Prompt → The listing below must be duplicated in full, with nothing altered.

═══ Collected data ═══

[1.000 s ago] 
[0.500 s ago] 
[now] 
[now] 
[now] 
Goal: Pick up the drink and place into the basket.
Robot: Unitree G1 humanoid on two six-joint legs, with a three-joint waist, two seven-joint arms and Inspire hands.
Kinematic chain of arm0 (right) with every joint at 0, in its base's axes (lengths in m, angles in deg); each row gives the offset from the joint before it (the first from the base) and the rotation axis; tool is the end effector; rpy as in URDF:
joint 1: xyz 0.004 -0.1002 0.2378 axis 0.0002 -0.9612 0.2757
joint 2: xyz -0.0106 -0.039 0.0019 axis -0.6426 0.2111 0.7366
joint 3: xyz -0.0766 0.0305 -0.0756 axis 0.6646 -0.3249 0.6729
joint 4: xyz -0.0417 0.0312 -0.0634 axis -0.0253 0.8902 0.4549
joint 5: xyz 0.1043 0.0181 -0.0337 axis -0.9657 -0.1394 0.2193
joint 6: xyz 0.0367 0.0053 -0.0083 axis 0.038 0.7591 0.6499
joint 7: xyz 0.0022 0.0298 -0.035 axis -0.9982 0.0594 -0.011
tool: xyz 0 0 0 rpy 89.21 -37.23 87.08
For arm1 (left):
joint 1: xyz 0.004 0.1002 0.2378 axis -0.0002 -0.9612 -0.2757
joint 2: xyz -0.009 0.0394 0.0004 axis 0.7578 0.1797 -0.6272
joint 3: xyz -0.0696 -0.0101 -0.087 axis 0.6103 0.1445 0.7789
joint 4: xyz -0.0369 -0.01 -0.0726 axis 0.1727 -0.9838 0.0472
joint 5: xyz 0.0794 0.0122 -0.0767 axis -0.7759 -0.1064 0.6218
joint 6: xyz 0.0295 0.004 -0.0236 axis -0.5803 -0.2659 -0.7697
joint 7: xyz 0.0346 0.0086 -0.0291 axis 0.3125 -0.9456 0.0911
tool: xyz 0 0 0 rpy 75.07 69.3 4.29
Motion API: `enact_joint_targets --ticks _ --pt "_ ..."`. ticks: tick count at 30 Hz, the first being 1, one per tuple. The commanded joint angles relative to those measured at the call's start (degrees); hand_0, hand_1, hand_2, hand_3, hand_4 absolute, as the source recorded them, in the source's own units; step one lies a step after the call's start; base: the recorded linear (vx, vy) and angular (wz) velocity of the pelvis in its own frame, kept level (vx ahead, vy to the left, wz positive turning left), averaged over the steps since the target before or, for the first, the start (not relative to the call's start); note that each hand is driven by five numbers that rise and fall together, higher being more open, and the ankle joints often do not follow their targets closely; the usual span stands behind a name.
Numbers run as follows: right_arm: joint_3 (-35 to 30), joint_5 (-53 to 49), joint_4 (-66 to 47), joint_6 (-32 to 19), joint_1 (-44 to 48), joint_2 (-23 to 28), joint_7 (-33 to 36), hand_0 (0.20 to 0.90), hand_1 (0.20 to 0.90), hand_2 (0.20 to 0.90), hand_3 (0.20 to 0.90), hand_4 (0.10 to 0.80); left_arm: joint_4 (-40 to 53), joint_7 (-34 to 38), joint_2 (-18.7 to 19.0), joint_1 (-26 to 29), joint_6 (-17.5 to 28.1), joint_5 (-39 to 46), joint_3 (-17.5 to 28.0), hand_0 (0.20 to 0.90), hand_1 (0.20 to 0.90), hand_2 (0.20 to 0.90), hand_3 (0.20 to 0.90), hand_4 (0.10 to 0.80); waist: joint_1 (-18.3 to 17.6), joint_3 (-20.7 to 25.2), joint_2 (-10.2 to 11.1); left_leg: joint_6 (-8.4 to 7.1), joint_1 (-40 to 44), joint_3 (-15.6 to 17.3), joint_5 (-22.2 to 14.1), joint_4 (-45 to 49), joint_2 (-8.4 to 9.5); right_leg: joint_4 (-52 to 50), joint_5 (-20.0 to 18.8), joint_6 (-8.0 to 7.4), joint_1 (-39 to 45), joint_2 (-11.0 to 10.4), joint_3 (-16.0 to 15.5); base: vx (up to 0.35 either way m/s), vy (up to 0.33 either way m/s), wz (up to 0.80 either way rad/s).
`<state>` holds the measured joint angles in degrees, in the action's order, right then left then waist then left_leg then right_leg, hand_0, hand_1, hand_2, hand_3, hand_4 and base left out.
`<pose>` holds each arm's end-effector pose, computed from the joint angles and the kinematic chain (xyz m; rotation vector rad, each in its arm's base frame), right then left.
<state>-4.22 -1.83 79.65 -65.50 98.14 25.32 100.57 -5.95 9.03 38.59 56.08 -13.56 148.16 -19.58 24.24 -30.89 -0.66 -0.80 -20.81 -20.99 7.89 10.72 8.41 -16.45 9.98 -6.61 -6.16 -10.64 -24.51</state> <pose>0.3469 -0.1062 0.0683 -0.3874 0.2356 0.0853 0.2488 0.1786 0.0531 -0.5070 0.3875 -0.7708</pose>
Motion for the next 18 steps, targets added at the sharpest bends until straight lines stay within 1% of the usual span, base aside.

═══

Your response →
[1.000 s ago] 
[0.500 s ago] 
[now] 
[now] 
[now] 
Goal: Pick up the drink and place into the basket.
Robot: Unitree G1 humanoid on two six-joint legs, with a three-joint waist, two seven-joint arms and Inspire hands.
Kinematic chain of arm0 (right) with every joint at 0, in its base's axes (lengths in m, angles in deg); each row gives the offset from the joint before it (the first from the base) and the rotation axis; tool is the end effector; rpy as in URDF:
joint 1: xyz 0.004 -0.1002 0.2378 axis 0.0002 -0.9612 0.2757
joint 2: xyz -0.0106 -0.039 0.0019 axis -0.6426 0.2111 0.7366
joint 3: xyz -0.0766 0.0305 -0.0756 axis 0.6646 -0.3249 0.6729
joint 4: xyz -0.0417 0.0312 -0.0634 axis -0.0253 0.8902 0.4549
joint 5: xyz 0.1043 0.0181 -0.0337 axis -0.9657 -0.1394 0.2193
joint 6: xyz 0.0367 0.0053 -0.0083 axis 0.038 0.7591 0.6499
joint 7: xyz 0.0022 0.0298 -0.035 axis -0.9982 0.0594 -0.011
tool: xyz 0 0 0 rpy 89.21 -37.23 87.08
For arm1 (left):
joint 1: xyz 0.004 0.1002 0.2378 axis -0.0002 -0.9612 -0.2757
joint 2: xyz -0.009 0.0394 0.0004 axis 0.7578 0.1797 -0.6272
joint 3: xyz -0.0696 -0.0101 -0.087 axis 0.6103 0.1445 0.7789
joint 4: xyz -0.0369 -0.01 -0.0726 axis 0.1727 -0.9838 0.0472
joint 5: xyz 0.0794 0.0122 -0.0767 axis -0.7759 -0.1064 0.6218
joint 6: xyz 0.0295 0.004 -0.0236 axis -0.5803 -0.2659 -0.7697
joint 7: xyz 0.0346 0.0086 -0.0291 axis 0.3125 -0.9456 0.0911
tool: xyz 0 0 0 rpy 75.07 69.3 4.29
Motion API: `enact_joint_targets --ticks _ --pt "_ ..."`. ticks: tick count at 30 Hz, the first being 1, one per tuple. The commanded joint angles relative to those measured at the call's start (degrees); hand_0, hand_1, hand_2, hand_3, hand_4 absolute, as the source recorded them, in the source's own units; step one lies a step after the call's start; base: the recorded linear (vx, vy) and angular (wz) velocity of the pelvis in its own frame, kept level (vx ahead, vy to the left, wz positive turning left), averaged over the steps since the target before or, for the first, the start (not relative to the call's start); note that each hand is driven by five numbers that rise and fall together, higher being more open, and the ankle joints often do not follow their targets closely; the usual span stands behind a name.
Numbers run as follows: right_arm: joint_3 (-35 to 30), joint_5 (-53 to 49), joint_4 (-66 to 47), joint_6 (-32 to 19), joint_1 (-44 to 48), joint_2 (-23 to 28), joint_7 (-33 to 36), hand_0 (0.20 to 0.90), hand_1 (0.20 to 0.90), hand_2 (0.20 to 0.90), hand_3 (0.20 to 0.90), hand_4 (0.10 to 0.80); left_arm: joint_4 (-40 to 53), joint_7 (-34 to 38), joint_2 (-18.7 to 19.0), joint_1 (-26 to 29), joint_6 (-17.5 to 28.1), joint_5 (-39 to 46), joint_3 (-17.5 to 28.0), hand_0 (0.20 to 0.90), hand_1 (0.20 to 0.90), hand_2 (0.20 to 0.90), hand_3 (0.20 to 0.90), hand_4 (0.10 to 0.80); waist: joint_1 (-18.3 to 17.6), joint_3 (-20.7 to 25.2), joint_2 (-10.2 to 11.1); left_leg: joint_6 (-8.4 to 7.1), joint_1 (-40 to 44), joint_3 (-15.6 to 17.3), joint_5 (-22.2 to 14.1), joint_4 (-45 to 49), joint_2 (-8.4 to 9.5); right_leg: joint_4 (-52 to 50), joint_5 (-20.0 to 18.8), joint_6 (-8.0 to 7.4), joint_1 (-39 to 45), joint_2 (-11.0 to 10.4), joint_3 (-16.0 to 15.5); base: vx (up to 0.35 either way m/s), vy (up to 0.33 either way m/s), wz (up to 0.80 either way rad/s).
`<state>` holds the measured joint angles in degrees, in the action's order, right then left then waist then left_leg then right_leg, hand_0, hand_1, hand_2, hand_3, hand_4 and base left out.
`<pose>` holds each arm's end-effector pose, computed from the joint angles and the kinematic chain (xyz m; rotation vector rad, each in its arm's base frame), right then left.
<state>-4.22 -1.83 79.65 -65.50 98.14 25.32 100.57 -5.95 9.03 38.59 56.08 -13.56 148.16 -19.58 24.24 -30.89 -0.66 -0.80 -20.81 -20.99 7.89 10.72 8.41 -16.45 9.98 -6.61 -6.16 -10.64 -24.51</state> <pose>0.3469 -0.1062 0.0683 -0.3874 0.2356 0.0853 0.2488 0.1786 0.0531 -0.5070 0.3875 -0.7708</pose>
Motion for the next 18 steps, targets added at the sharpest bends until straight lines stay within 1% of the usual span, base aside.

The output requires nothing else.